In others, though, there is still something really fundamentally missing. ChatGPT obviously lacks the reliability of calculators (which is something the field should aspire to), but more than that the hallucinations and occasional bizaare errors should be shocking given that they (unlike seven-years-olds) have swallowed the entire internet. As Sutskever said last week, LLMs “somehow just generalize dramatically worse than people. And it’s super obvious. That seems like a very fundamental thing” – perhaps an epitaph for the ChatGPT era (and not coincidentally, what I have been trying to say all along).
More than that, any normal seven-year old develops a rich model of the world, including the objects they see, the people they interact with and so on, and even how their bodies work. GPT is still just faking it.
I wrote this about my daughter in July 2017, eight years ago, in a New York Times op-ed, just before ChatGPT was on the scene, when my daughter was 3.

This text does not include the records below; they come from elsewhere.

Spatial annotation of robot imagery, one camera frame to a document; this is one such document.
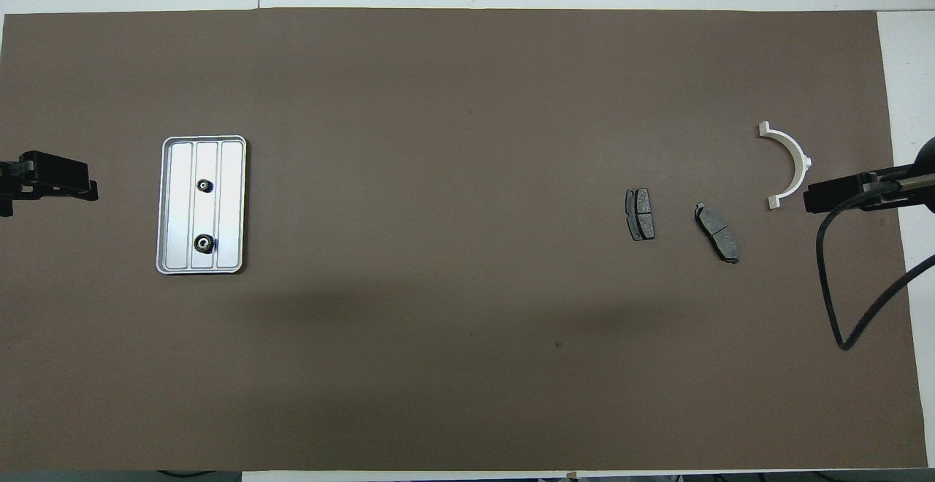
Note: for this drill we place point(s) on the silver metal ribbed tray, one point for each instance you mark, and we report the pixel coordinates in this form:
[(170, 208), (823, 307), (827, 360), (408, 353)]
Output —
[(219, 204)]

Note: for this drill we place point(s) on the dark elongated brake pad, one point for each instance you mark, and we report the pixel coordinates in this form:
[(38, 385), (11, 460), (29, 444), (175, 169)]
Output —
[(719, 235)]

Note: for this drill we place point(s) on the brown table mat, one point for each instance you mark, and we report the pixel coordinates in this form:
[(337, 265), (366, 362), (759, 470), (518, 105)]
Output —
[(467, 175)]

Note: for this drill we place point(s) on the dark rectangular brake pad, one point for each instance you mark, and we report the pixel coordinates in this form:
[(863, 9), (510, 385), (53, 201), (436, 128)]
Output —
[(640, 215)]

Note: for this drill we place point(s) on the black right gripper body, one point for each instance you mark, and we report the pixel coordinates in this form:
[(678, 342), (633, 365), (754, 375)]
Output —
[(895, 186)]

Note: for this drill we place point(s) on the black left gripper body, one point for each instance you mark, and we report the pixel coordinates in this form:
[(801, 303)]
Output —
[(18, 175)]

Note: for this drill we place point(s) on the black bearing gear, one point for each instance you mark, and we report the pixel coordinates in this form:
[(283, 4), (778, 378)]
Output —
[(205, 185), (204, 243)]

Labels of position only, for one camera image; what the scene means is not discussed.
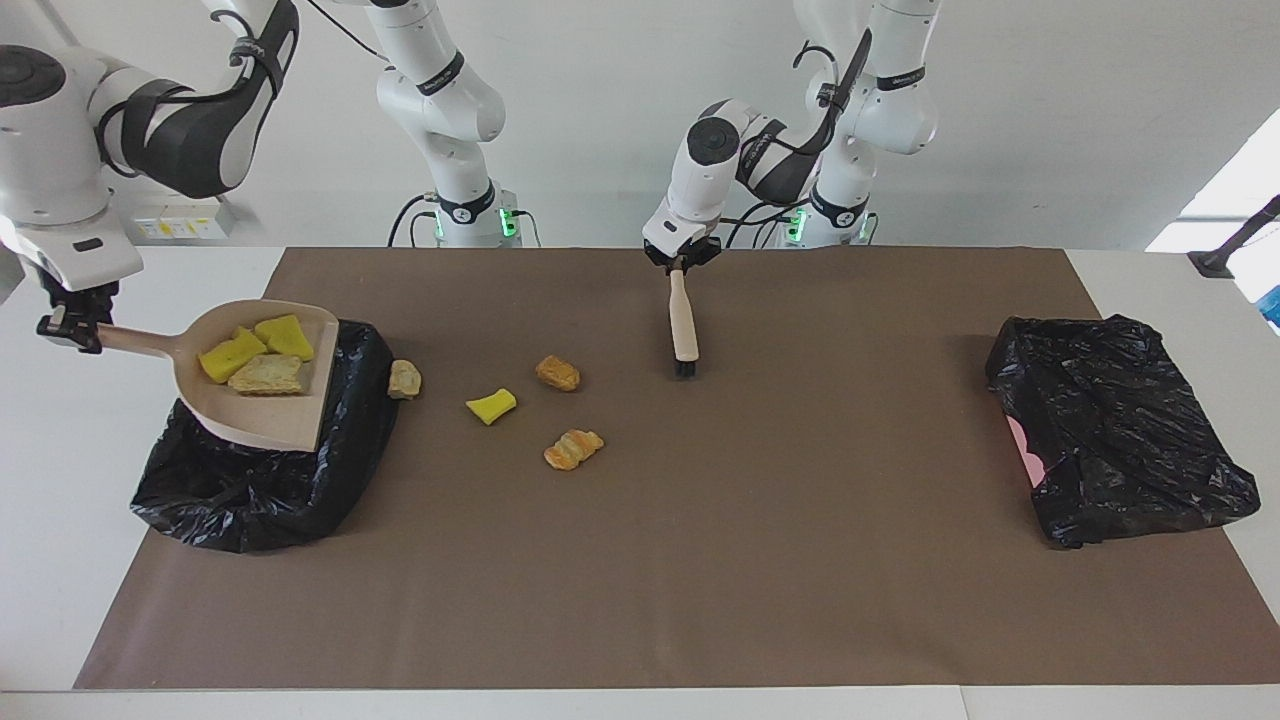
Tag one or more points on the pale layered bread chunk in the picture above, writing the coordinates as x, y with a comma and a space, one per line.
265, 375

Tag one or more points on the yellow sponge piece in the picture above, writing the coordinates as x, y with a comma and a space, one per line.
228, 358
285, 337

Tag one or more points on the brown bread roll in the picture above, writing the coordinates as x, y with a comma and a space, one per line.
557, 373

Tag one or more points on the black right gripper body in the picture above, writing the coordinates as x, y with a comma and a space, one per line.
82, 302

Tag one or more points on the brown table mat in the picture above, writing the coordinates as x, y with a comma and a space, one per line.
640, 620

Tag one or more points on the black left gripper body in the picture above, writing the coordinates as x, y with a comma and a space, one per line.
705, 250

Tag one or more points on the black trash bag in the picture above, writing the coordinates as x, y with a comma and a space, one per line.
1120, 430

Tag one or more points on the beige hand brush black bristles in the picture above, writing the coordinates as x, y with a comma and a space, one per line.
683, 320

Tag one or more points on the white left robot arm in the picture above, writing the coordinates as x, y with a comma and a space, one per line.
690, 190

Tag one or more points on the black bag lined bin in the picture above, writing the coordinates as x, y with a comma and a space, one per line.
250, 500

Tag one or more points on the black clamp stand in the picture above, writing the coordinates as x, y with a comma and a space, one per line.
1225, 255

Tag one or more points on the white wall power strip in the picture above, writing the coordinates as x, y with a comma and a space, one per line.
180, 222

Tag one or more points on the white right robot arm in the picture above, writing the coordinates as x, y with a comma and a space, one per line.
440, 100

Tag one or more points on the blue object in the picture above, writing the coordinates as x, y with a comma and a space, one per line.
1272, 308

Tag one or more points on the pink bin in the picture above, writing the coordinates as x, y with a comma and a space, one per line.
1025, 450

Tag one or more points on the small yellow sponge wedge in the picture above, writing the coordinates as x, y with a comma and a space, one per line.
490, 406

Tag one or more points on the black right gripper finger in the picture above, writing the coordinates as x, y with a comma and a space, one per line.
88, 340
45, 328

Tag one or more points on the small beige bread chunk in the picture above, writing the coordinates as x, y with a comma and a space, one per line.
405, 380

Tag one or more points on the orange striped pastry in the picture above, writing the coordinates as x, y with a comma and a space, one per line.
573, 449

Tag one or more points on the beige plastic dustpan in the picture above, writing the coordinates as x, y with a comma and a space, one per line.
265, 420

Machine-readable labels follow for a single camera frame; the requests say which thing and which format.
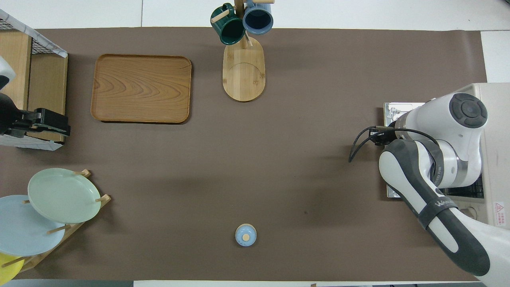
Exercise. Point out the beige toaster oven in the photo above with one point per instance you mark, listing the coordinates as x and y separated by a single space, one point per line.
498 159

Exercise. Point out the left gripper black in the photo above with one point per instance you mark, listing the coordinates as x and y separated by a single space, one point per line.
10 115

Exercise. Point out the large light blue plate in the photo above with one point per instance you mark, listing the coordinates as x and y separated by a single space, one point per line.
24 235

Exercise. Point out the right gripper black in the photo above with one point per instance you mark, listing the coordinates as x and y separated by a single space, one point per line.
384 137

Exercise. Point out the dark green mug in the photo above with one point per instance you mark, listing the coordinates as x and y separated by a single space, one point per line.
229 30

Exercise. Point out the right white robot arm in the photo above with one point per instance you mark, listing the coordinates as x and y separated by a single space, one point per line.
438 119

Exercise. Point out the blue mug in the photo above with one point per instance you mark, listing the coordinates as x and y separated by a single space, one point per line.
258 20

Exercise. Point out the rectangular wooden tray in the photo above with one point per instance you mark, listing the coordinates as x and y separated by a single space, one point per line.
141 87

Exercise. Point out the yellow plate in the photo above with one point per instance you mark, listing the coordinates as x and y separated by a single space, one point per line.
8 273

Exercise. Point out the wooden mug tree stand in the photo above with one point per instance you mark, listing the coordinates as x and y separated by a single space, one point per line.
244 75

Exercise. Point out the brown table mat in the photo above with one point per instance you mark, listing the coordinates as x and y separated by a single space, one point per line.
255 167

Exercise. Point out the wooden plate rack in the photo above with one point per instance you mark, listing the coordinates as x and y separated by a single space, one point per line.
59 235

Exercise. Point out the pale green plate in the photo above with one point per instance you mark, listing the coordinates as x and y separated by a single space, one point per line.
63 195

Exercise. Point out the wooden two-tier shelf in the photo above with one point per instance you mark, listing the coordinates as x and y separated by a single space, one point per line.
48 87

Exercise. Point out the white checked cloth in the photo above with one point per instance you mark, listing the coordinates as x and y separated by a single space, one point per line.
51 48

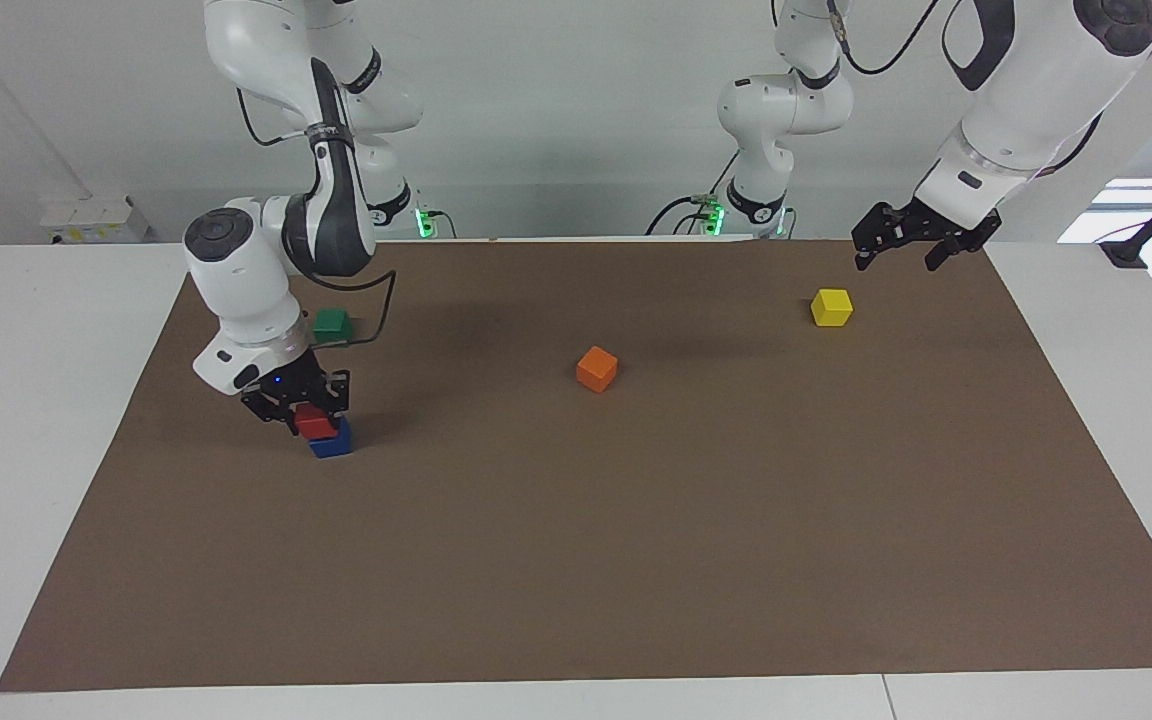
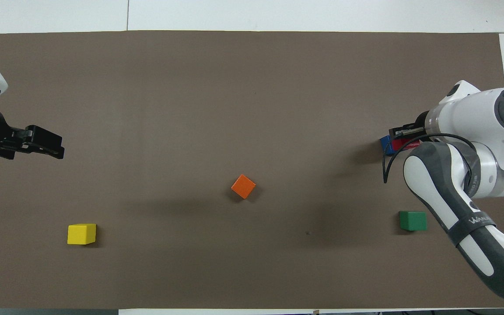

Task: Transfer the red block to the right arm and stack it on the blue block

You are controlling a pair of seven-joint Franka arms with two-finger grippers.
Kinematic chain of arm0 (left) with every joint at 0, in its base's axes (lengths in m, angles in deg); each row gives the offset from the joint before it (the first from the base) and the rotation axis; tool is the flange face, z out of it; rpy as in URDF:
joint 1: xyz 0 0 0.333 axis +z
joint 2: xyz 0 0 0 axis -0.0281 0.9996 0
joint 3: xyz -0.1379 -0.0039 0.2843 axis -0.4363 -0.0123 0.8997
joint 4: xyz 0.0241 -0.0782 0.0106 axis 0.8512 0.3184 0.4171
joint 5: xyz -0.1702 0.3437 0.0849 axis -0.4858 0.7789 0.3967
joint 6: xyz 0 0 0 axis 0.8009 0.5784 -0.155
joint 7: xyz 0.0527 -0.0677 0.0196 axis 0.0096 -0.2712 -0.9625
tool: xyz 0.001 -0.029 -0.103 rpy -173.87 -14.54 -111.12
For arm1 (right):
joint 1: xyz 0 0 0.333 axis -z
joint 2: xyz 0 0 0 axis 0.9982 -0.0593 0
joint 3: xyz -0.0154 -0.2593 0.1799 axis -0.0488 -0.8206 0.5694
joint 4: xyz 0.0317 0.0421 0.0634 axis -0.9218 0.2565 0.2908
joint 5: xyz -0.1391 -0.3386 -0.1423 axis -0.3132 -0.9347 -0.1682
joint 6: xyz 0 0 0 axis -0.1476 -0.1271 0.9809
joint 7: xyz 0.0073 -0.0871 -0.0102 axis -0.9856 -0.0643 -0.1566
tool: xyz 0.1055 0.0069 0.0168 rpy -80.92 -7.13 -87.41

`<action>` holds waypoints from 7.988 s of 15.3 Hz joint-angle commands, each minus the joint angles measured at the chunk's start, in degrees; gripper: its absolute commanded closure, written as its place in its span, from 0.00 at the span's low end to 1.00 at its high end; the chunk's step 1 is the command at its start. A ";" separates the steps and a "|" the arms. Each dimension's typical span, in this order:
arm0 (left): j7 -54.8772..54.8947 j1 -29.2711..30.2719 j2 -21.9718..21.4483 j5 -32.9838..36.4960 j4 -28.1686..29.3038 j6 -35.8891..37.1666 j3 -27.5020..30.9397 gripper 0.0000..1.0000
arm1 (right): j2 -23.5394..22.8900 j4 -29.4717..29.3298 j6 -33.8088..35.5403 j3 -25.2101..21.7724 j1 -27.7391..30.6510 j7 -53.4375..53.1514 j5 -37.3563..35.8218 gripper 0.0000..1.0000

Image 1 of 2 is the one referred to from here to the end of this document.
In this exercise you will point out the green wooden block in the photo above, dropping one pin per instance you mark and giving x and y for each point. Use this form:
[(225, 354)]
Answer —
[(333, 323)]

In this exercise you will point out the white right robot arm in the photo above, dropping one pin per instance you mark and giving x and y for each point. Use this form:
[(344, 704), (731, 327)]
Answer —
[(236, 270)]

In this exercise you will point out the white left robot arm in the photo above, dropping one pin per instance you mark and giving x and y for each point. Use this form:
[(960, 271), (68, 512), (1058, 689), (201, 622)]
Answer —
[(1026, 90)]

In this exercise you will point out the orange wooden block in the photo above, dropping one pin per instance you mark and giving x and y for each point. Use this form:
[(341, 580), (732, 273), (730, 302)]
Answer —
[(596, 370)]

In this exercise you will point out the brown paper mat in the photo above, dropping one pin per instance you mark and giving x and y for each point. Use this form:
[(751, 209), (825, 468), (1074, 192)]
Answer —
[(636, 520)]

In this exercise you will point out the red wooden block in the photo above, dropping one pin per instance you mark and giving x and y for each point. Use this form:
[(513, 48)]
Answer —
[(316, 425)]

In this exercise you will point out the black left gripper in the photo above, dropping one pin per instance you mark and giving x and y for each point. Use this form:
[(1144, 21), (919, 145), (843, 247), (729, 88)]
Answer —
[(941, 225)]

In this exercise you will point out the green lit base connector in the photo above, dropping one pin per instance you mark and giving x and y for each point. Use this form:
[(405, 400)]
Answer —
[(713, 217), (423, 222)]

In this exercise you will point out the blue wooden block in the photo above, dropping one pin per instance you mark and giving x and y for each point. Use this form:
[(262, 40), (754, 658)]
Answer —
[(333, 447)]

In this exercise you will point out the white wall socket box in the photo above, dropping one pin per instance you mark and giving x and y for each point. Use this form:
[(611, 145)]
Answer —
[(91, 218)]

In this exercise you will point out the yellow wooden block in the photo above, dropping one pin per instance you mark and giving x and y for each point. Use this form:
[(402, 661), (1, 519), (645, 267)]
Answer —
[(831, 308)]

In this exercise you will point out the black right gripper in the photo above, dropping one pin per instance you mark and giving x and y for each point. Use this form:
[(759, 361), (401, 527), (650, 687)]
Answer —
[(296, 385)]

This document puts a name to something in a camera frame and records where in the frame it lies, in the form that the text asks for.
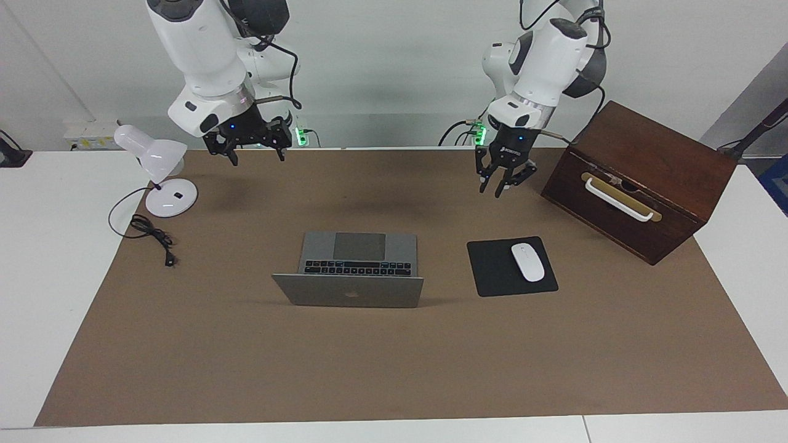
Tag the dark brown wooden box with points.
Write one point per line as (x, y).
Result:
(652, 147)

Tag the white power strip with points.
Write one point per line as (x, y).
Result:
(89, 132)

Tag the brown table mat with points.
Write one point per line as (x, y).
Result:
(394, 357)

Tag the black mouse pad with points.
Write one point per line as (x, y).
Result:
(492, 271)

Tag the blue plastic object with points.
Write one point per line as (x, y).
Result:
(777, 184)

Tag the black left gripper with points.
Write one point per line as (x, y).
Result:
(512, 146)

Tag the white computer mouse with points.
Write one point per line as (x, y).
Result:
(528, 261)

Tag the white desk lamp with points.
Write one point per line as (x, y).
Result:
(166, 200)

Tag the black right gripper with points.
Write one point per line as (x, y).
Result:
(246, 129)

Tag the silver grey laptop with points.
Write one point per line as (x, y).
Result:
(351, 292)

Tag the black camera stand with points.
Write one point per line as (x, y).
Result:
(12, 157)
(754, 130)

Although the field of A.I. is exploding with microdiscoveries, progress toward the robustness and flexibility of human cognition remains elusive.
Not long ago, for example, while sitting with me in a cafe, my 3-year-old daughter spontaneously realized that she could climb out of her chair in a new way: backward, by sliding through the gap between the back and the seat of the chair. My daughter had never seen anyone else disembark in quite this way; she invented it on her own – and without the benefit of trial and error, or the need for terabytes of labeled data.
Presumably, my daughter relied on an implicit theory of how her body moves, along with an implicit theory of physics — how one complex object travels through the aperture of another. I challenge any robot to do the same.
A.I. systems tend to be passive vessels, dredging through data in search of statistical correlations; humans are active engines for discovering how things work.
People are now very actively trying to put variations of large language models into humanoid robots, but I can’t imagine any could do what my daughter was able to do then, let alone what she can do nowadays as a curious, precocious eleven-year-old.
If you doubt me, or just want a laugh, check out reviews by Joanna Stern and Marques Brownlee of the forthcoming NEO humanoid robot, which remain slow and heavily dependent on human teleoperations, or check out the poor robot that face-planted at its Moscow debut earlier this month, seconds after its unveiling.
§
For the love of Darwin, please let’s spend the next eight years considering new approaches, not tanking the economy on more of the same.
ChatGPT has had a good (though not great) run; it’s time for something new. I am for it. Ilya is for it. The time has come.